The February 6th Houthi declaration further complicates Yemen’s crisis and possibly dashes hopes for the future of democracy, stability and prosperity. Hopes born from the revolution of 2011 culminated in a National Dialogue Conference (NDC) which had promised to deliver the wishes of the people.
Unfortunately, Yemen has gradually deteriorated; the Houthis have seized territory and in so doing have imposed themselves upon many neighboring governorates in the north of Yemen; in September last year they occupied the capital Sana’a. A Peace and National Partnership Agreement was signed to cease Houthi expansion and to refocus Yemen on the NDC. But typical for Yemen, parties reneged on the deal and squabbled about implementation measures, particularly security. The result was a culminating point; President Hadi pressed for a referendum on the draft Constitution - which divides Yemen into six federal states – and on 19 January 2015 the Houthis occupied the presidential palace to stop the draft constitution at which stage President Hadi and his government resigned.
Political parties in Yemen are now negotiating to seek a political solution under the watchful eye of United Nations’ Special Envoy, Dr. Jamal Benomar. The Houthis have now unilaterally announced a Constitutional Declaration and are taking power in Yemen; this presents four potential possibilities for the future:
- Civil War: If the Houthis persist with their declaration the existing internal conflict will further deteriorate into an unlimited civil war. Thus Yemen will become another Libya or Syria.
- Two Yemens: If the division continues among the parties, it seems likely that they will solidify and polarize to avoid further conflict with the Houthi group in the north and the others centered in the south representing a return to pre-unification in 1990.
- Retreat: The Houthis may retreat if a good deal looks likely and/or they lose their nerve based on international pressure.
- Political Solution: Dr.
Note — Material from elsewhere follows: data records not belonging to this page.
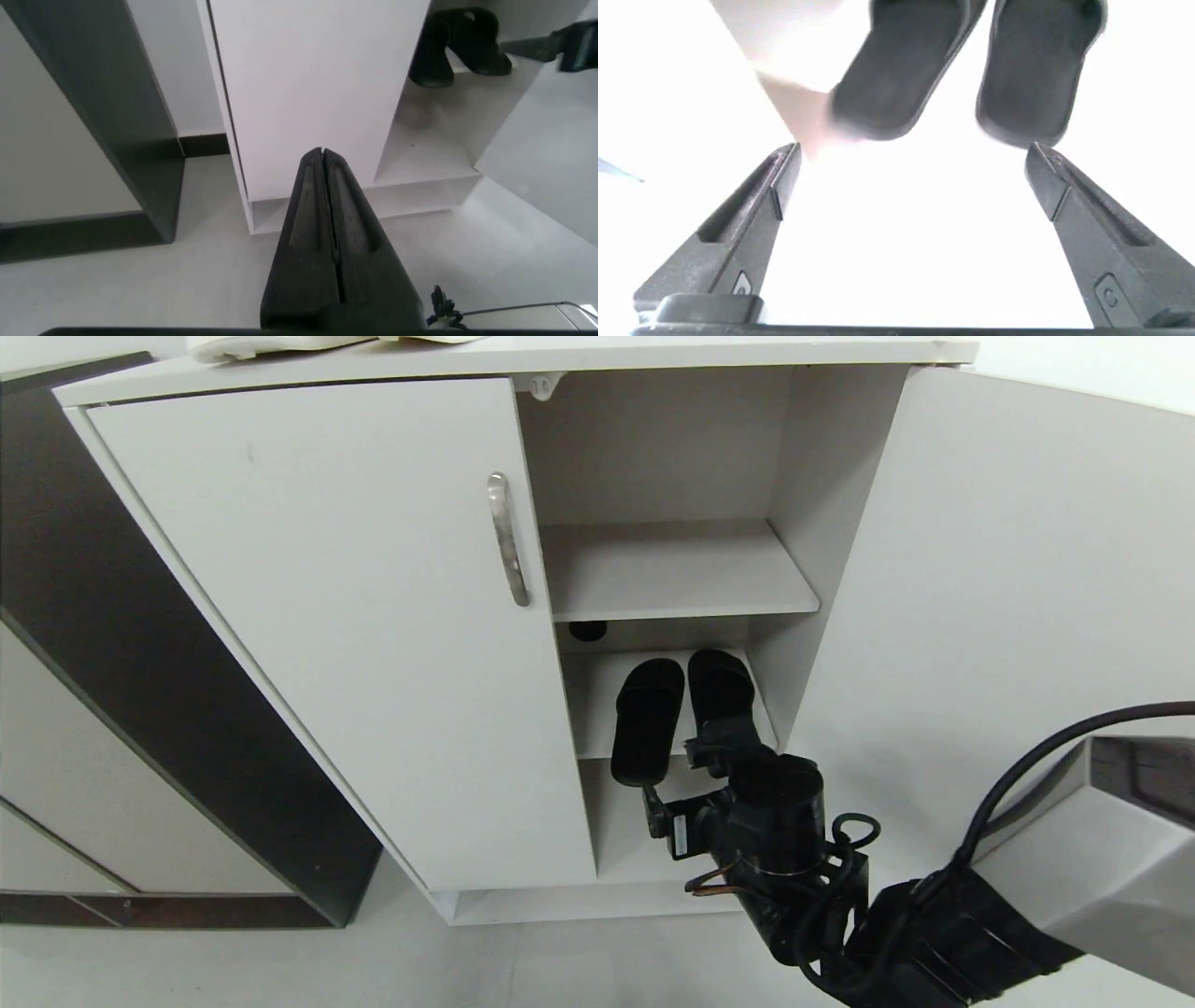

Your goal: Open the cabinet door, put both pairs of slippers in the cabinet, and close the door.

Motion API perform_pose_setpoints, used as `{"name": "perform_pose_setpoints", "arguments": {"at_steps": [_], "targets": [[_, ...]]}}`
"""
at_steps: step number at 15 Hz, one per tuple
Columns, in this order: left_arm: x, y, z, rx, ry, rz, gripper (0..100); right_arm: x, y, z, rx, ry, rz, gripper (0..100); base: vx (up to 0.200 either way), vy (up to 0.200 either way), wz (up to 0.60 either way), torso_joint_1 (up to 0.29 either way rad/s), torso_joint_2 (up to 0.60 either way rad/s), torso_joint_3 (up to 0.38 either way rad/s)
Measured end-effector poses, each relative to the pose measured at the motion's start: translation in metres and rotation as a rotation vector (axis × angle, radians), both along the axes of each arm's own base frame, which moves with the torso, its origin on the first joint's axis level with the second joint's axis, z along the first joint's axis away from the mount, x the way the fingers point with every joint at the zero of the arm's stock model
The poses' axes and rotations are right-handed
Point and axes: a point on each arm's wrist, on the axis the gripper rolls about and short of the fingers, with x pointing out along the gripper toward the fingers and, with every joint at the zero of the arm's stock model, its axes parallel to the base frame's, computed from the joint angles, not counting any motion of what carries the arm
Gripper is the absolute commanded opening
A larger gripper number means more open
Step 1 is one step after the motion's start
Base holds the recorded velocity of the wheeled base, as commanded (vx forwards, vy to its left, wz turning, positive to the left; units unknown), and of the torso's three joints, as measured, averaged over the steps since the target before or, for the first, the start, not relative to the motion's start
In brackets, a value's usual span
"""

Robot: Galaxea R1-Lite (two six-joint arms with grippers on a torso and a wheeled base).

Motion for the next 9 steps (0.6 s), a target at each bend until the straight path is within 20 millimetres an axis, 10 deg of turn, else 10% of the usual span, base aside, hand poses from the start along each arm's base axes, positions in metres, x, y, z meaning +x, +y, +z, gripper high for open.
{"name": "perform_pose_setpoints", "arguments": {"at_steps": [9], "targets": [[0.0, 0.0, 0.0, -0.002, 0.001, 0.0, 0, -0.02, -0.002, 0.016, 0.026, -0.017, 0.037, 100, 0.0, 0.0, 0.0, 0.0, 0.0, 0.03]]}}
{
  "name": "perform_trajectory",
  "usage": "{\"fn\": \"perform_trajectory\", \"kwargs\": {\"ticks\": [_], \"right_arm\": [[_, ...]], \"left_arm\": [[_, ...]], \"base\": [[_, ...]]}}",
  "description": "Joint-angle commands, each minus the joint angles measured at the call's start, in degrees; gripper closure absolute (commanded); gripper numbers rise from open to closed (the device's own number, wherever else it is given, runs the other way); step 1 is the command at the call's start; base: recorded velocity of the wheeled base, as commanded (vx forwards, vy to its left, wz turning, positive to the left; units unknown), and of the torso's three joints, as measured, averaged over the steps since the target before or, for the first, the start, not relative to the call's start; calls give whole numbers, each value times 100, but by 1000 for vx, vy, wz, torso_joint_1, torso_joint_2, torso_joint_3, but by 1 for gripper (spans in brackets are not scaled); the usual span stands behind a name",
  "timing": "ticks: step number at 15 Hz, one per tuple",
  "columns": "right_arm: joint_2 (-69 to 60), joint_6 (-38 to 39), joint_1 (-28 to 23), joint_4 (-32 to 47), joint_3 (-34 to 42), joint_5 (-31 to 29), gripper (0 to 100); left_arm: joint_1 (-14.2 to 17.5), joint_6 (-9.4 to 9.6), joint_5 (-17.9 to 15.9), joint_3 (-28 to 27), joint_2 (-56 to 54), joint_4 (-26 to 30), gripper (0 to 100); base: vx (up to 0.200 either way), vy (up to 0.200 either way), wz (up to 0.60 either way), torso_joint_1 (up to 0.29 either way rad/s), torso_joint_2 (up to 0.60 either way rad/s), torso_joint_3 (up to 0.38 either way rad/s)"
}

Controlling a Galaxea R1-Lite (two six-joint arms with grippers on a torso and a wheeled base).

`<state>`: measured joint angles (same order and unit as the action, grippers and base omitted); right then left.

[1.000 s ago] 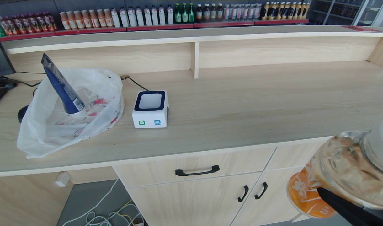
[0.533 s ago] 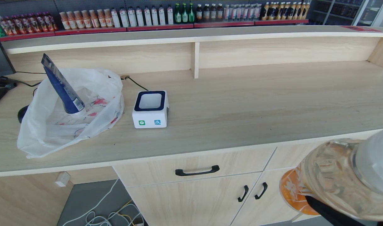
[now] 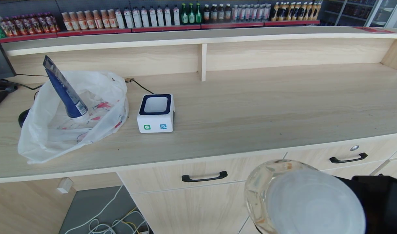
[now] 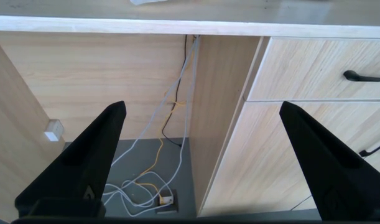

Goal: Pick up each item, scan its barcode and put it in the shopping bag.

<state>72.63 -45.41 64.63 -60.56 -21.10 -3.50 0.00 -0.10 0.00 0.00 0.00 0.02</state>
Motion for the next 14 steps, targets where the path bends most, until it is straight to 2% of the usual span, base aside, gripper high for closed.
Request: {"fn": "perform_trajectory", "kwargs": {"ticks": [1, 8, 11, 13, 14], "right_arm": [[454, -214, 172, -8, -245, -2, 100], [884, -1743, 796, -193, -333, 33, 100], [884, -2525, 858, -228, -342, 33, 100], [840, -3536, 867, -307, -298, 42, 100], [823, -3615, 884, -307, -245, 33, 100]], "left_arm": [[0, -8, 0, 0, 0, 6, 0], [0, 1, 0, 0, 0, 6, 0], [0, 1, 0, 0, 0, -2, 0], [0, -8, 0, 0, 0, 6, 0], [0, 1, 0, 0, 0, -2, 0]], "base": [[0, 0, 0, 0, 0, 0], [0, 0, 0, 0, 0, 0], [0, 0, 0, 0, 0, 0], [0, 0, 0, 0, 0, 0], [0, 0, 0, 0, 0, 0]]}}
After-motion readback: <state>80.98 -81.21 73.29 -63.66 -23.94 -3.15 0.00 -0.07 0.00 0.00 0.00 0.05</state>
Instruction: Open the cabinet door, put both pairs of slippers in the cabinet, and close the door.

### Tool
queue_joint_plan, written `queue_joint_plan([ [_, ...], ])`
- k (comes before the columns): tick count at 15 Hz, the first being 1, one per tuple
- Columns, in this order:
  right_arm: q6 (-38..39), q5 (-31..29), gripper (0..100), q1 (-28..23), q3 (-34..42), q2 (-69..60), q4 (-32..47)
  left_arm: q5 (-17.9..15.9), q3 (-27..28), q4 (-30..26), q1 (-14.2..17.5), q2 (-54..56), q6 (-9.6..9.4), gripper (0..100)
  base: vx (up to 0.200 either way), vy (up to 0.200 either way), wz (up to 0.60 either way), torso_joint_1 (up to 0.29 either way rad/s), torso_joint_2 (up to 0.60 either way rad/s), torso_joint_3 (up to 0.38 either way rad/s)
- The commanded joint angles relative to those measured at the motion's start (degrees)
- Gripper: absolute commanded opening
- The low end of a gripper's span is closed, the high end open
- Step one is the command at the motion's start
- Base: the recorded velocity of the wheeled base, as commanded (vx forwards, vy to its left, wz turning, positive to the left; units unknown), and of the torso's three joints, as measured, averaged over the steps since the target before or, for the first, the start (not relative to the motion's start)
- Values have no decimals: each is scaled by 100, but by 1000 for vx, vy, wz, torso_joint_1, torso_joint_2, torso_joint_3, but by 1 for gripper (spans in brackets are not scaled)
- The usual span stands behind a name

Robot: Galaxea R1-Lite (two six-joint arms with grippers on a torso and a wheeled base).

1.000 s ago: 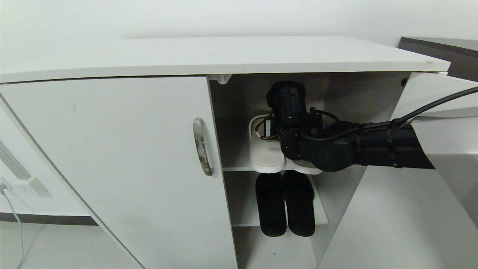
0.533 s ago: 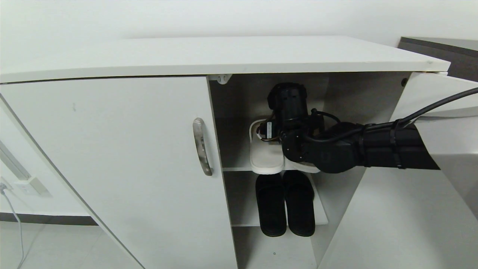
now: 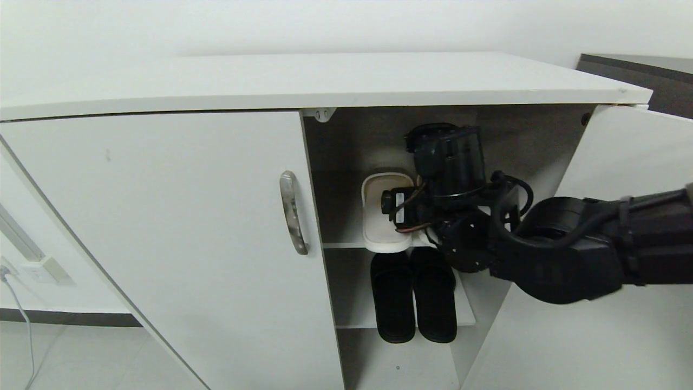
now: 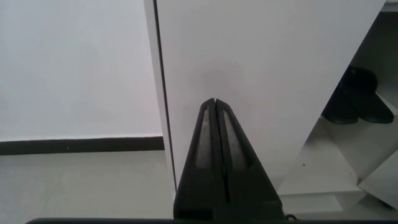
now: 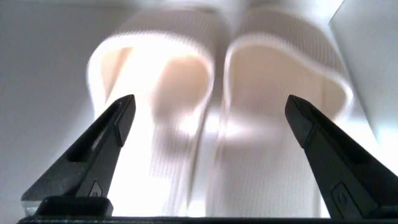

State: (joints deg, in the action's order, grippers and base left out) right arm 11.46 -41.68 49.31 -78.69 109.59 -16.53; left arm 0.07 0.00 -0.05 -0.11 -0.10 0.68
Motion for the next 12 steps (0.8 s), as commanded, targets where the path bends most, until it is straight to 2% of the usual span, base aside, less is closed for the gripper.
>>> queue_joint_plan([
  [1, -30, 512, 100, 386, 1216, -1203, -360, 1, 0, -4, 2, -8, 2, 0, 0, 0, 0, 0, 0, 0],
  [3, -188, 1188, 100, 474, 2033, -1845, -500, 1, 0, -4, 2, -8, 2, 0, 0, 0, 0, 0, 0, 0],
  [5, -258, 1698, 100, 474, 2543, -2214, -694, -7, 0, 5, 2, -8, 2, 0, 0, 0, 0, 0, 0, 0],
  [7, -249, 1804, 100, 474, 2596, -2188, -720, 1, 0, -4, 2, -8, 2, 0, 0, 0, 0, 0, 0, 0],
  [12, -258, 1804, 100, 474, 2648, -2082, -711, -7, 0, -4, 2, -8, 2, 0, -200, 0, 0, 5, 1, 0],
])
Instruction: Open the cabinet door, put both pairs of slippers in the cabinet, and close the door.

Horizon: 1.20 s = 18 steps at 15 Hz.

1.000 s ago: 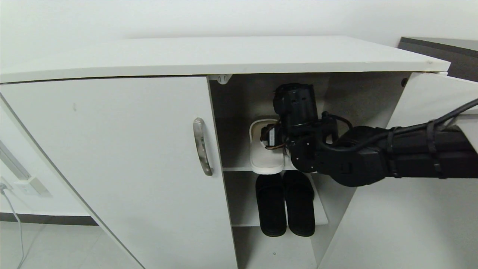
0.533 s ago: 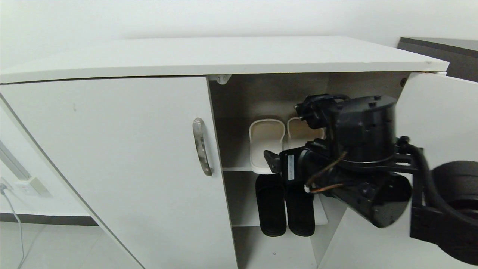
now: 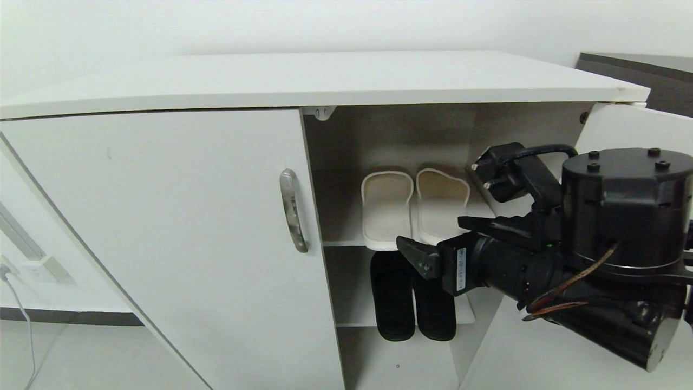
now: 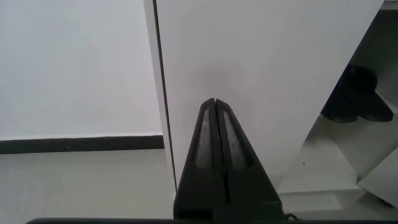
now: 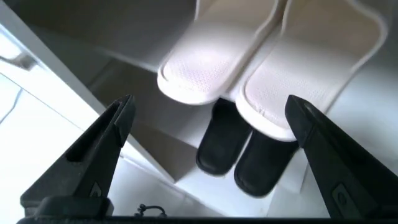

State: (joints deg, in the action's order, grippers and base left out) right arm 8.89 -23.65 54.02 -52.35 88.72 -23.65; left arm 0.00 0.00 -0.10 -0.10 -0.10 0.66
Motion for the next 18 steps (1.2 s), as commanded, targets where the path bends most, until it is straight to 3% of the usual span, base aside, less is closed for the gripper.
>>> queue_joint_plan([
  [1, -1, 1, 100, 12, 49, 31, 1, 0, 0, 1, 1, -8, 4, 0, -200, 0, 0, 12, 7, -7],
  [10, 34, 53, 100, 4, 146, 242, -8, 0, 9, 1, 1, -8, 4, 0, -200, 0, 0, 2, 2, 0],
  [15, -142, 282, 100, -181, 489, 374, -527, 0, 0, 10, 1, -8, 4, 0, -200, 0, 0, 1, 4, 0],
  [18, -150, 282, 100, -207, 524, 470, -535, 0, 0, 10, 1, -8, 4, 0, 0, 0, 0, 0, 0, 0],
])
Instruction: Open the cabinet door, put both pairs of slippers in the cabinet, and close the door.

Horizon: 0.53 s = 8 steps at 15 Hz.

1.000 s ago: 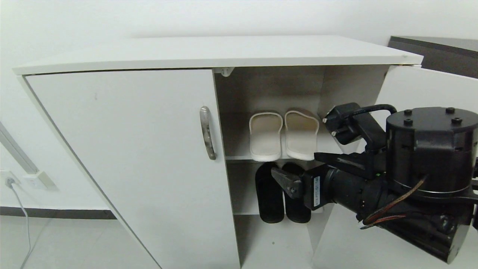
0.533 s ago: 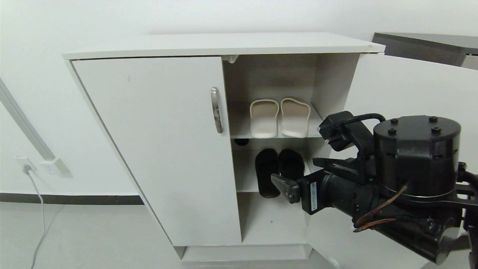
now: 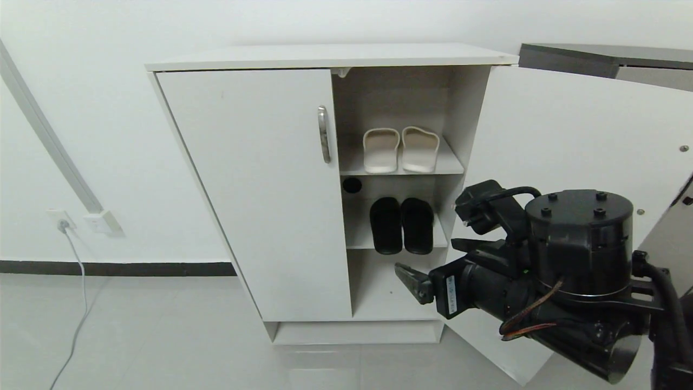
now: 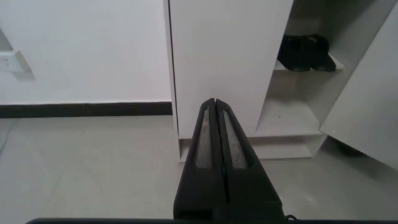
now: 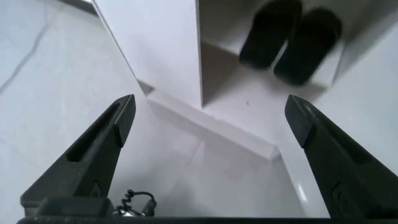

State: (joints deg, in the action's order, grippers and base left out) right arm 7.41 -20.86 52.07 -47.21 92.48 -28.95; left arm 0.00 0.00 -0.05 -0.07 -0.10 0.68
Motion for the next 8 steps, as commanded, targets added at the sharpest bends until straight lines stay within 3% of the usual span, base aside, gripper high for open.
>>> queue_joint_plan([
  [1, 6, 3, 100, -21, 10, 148, -5, 9, 0, -4, -1, -8, 2, 0, 0, 0, 0, 0, 0, 0],
  [8, 6, -6, 100, -30, -25, 350, -14, 0, 0, -4, -1, -8, -7, 0, 0, 0, 0, 0, 0, 0],
])
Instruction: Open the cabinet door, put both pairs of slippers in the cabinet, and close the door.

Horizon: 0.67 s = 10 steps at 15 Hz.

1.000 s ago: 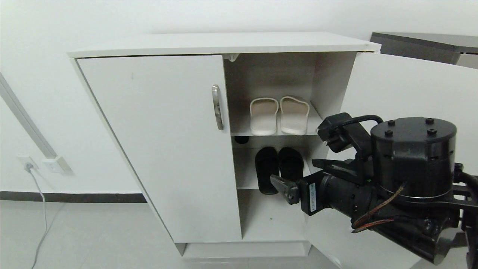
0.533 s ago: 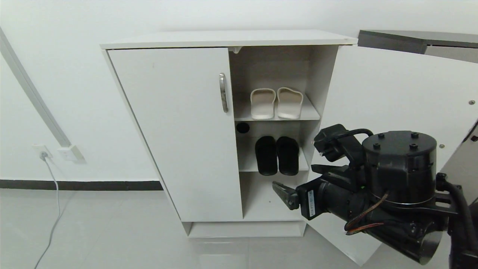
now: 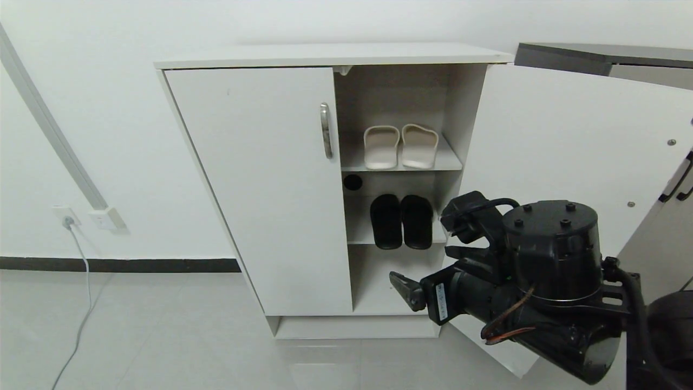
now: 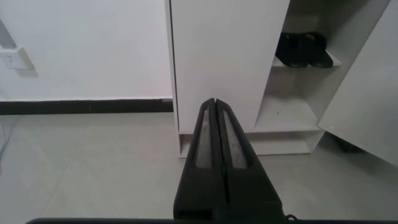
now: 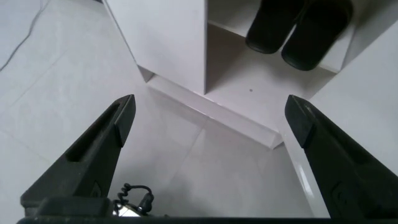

Jamal Benomar appears to have convinced all parties, including the Houthis, to stay in dialogue and negotiation to find a political and peaceful solution. The Houthis may be beyond the point of no return now and it may equally be difficult for the other parties to sit with them in dialogue. But hopefully reason will prevail and the parties will realize that all the above scenarios make them all losers.
The international community, neighboring and regional actors (particularly Saudi Arabia) and the media still have a significant role to play. In particular the media can help by keeping the debate focused on the tribes and not allowing the conflict to spill over through references to Sunni-Shia or Arab-Iran complexities. Yemeni do not think this way, but if they hear that narrative it can quickly become adopted which would shift the existing conflict into more dangerous territory.
Saudi Arabia sees the Houthis as an extension of Iran and are thus wary of their southern border and will act to protect it. Al-Qaeda on the Arabian Peninsula (AQAP) is exploiting the weakness of governance and increasing its activities despite its pitched battles with the Houthis. This may account for why the West appears reticent to take decisive action against the Houthis. A time might come when the West considers a Houthi Yemen better than an AQAP Yemen.
Amid negotiations, Yemen remains a poor country with high unemployment, poverty, malnourished youth and illiteracy. With the ongoing conflict the situation will deteriorate. Yemen is surviving on foreign aid, particularly from Saudi Arabia. Without aid, Yemen will fall into the abyss. Above all, the parties must take a serious look at their actions and the implications. They must stop focusing on their personal interests and focus on Yemen’s national interests. Politics is the only way forward. The children of Yemen deserve better.
The views expressed in this article are those of the authors alone and do not represent the official policy or position of the UAE National Defense College, the UAE, U.S. or Lebanese Government.